Fluke, a punk zine that has been continually published for the last twenty years, has just put out its 20th anniversary issue. One of the features of this issue is a ten-page interview with Green Day’s Jason White, who was one of Fluke Zine’s original founders.
Jason is an unassuming guy. He’s kind of bashful about being interviewed by an old friend, for a zine he himself worked on in its early days. But that’s what makes this interview great. It’s conducted between friends, by an interviewer who knows Jason’s earliest history with punk rock (the two met when Jason was 14), and who is also aware — how could he not be? — about Jason’s current world traveling, among superstars of rock and roll. We get Jason’s stories about playing at the Grammys, and meeting the Rolling Stones and Tom Waits, but also his account of his first band, which he played in in the seventh grade, and of the shows he saw as a kid in Little Rock, including Green Day. “That was a great show and obviously it made some kind of impression on me.” He tells about meeting Aaron Cometbus in Memphis in 1991, when Jason’s band was supposed to open for Green Day, but Green Day didn’t show up until after the show was over. Aaron was traveling with Green Day, and Jason was thrilled because he was such a big fan of Aaron’s band, Crimpshrine. Jason and Aaron later became roommates, and that was how Jason came to play in Pinhead Gunpowder. At the time, Billie only remembered him as “That guy we met in Memphis who played us that cover of [Crimpshrine’s] ‘Easy Answers’” He said, “He can sing, let’s get him to try out.”
There’s lots more: how Jeff Matika came to join the band, what it’s like to play with Green Day in front of tens of thousands, what backstage is like at a Green Day concert — “not a bunch of fucking around and getting drunk or bullshitting with people; we have a job to do and we’re there to do it.” Plus Jason’s early experiences and the bands he was in before joining Green Day as tour guitarist. All in an easygoing, flowing style.

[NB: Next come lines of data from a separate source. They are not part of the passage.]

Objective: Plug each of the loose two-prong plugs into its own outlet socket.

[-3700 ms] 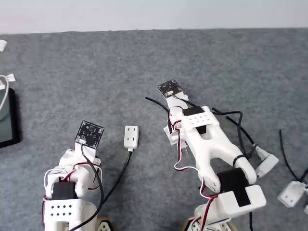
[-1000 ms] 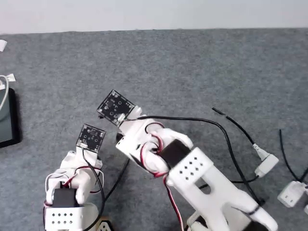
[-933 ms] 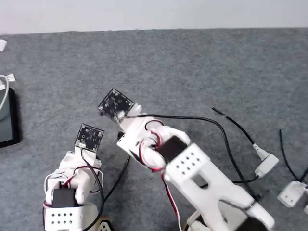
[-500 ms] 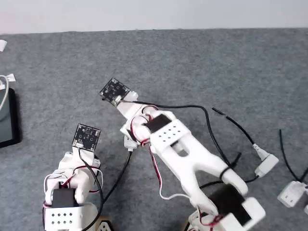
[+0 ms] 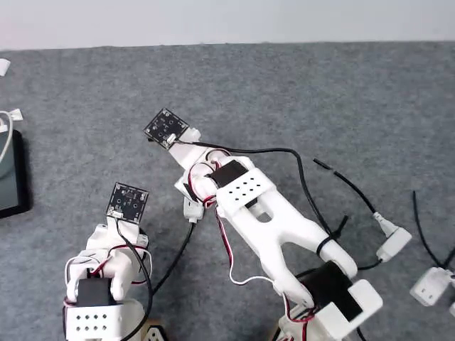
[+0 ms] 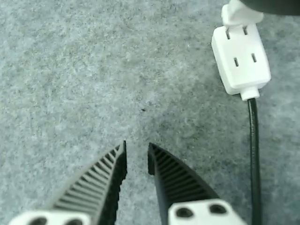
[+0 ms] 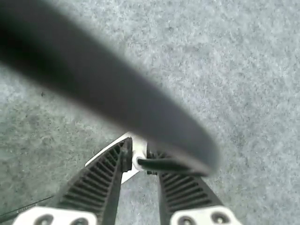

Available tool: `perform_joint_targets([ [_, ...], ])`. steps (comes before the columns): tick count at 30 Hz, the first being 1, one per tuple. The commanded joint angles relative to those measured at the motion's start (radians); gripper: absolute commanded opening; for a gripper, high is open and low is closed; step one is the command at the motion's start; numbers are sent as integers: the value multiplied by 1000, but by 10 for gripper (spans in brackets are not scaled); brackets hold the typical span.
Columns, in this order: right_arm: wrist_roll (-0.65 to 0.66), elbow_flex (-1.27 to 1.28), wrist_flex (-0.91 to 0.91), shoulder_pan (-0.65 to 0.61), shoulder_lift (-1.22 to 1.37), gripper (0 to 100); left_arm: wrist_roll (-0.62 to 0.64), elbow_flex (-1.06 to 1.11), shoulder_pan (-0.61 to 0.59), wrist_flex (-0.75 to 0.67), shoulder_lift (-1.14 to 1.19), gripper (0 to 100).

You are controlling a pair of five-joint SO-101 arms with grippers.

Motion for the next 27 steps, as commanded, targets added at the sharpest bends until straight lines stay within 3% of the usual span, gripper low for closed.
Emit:
perform_joint_targets([
  [1, 31, -51, 21, 10, -4, 9, 6, -30, -5, 2, -6, 29],
  [12, 37, -43, 25, 12, 1, 9, 6, -28, -5, 0, -6, 29],
  [20, 32, 74, -71, 5, 111, 9, 6, -27, -5, 0, -6, 29],
  [27, -29, 20, 2, 10, 145, 12, 6, -27, -5, 0, -6, 29],
])
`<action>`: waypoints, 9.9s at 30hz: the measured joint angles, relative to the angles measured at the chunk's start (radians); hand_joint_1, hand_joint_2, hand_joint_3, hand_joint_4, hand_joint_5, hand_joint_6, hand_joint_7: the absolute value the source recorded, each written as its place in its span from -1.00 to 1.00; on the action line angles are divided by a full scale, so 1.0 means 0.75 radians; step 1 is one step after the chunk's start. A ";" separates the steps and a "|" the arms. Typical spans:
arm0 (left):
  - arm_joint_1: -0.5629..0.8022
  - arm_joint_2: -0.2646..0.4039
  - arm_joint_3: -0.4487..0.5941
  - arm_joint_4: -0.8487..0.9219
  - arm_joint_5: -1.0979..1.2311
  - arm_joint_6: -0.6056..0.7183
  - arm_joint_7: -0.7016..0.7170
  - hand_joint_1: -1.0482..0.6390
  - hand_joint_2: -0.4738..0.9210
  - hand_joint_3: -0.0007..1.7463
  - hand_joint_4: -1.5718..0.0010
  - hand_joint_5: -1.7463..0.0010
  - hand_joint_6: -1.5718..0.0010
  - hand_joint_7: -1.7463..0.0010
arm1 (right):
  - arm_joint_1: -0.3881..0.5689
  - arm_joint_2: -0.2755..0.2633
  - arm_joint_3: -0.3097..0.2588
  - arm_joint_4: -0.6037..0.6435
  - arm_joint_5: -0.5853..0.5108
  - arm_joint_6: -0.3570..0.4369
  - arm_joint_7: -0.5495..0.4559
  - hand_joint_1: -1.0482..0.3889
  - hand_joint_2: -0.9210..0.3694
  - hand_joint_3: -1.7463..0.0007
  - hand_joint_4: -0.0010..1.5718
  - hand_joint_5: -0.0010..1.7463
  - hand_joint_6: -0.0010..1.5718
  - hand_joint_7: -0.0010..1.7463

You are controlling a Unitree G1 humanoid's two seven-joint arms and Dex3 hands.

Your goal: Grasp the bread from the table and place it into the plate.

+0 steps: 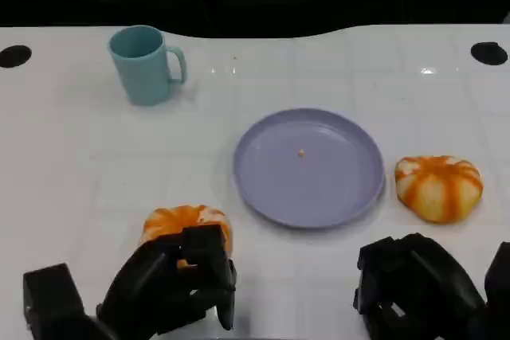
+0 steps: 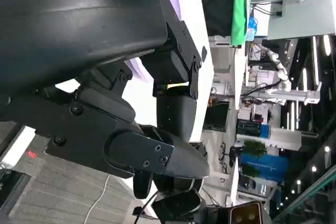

It’s the next best thing to sitting down and chatting with Jason yourself.
You can order a copy of Fluke #9 by sending $4 cash to Fluke Fanzine, PO Box 24957, Tempe, AZ 85285. You’ll be glad you did. More info: Fluke Fanzine.
I’ve been reading the book Gimme Something Better (thanks to Abbey), and I wanted to share some quotes.
One of the things I love about Green Day is how true-blue they are in their core beliefs. It confuses me when fans whine about Green Day’s outspokenness, because giving a shit about the world, and caring about being ethical and doing the right thing, is so central to who they are. That steadfastness comes in large part from their formative years in the Gilman scene, and the book touches on that quite a bit.
James Washburn: “I have a lot of respect for Billie. He’s been very successful as a person. He’s very bighearted, very generous. And I’ll love him to death forever. He has given back a lot, and he respects the scene and respects the people that are here and in it.”
Bill Schneider: “I think it goes back to the Gilman scene in general. We were all young and impressionable when we got into punk rock. That scene helped shape who we became later in life.”
It’s funny that Billie Joe thought Tre was obnoxious when they first met. It’s also an interesting quote for anyone who thinks being punk is about doing whatever the hell you want:
Billie Joe: “Tre and I kept getting closer and closer as friends. But he was really obnoxious. To the point where I didn’t even know if the guy was that cool. We wanted to be more conscious people. We carried the ethics of Gilman into our lives. Those codes were sort of intact. Tre was not even close. Didn’t care what anybody thought, didn’t care what anybody did. He did anything he wanted all the time. And that was really hard.”
One of the things that stood out for me about punk rock shows, when I used to go to them in the 90s, was how specific the crowd was depending on the bands that were playing. Hardcore bands would draw spiky-haired guys with home-made Subhumans patches on their pants, and the ratio of guys to girls was 20 to 1. Pop-punk crowds were much nerdier and more clean-cut, and there were more girls, but it was still a majority of guys. Only with Green Day, even after the release of Dookie, was the audience predominantly female.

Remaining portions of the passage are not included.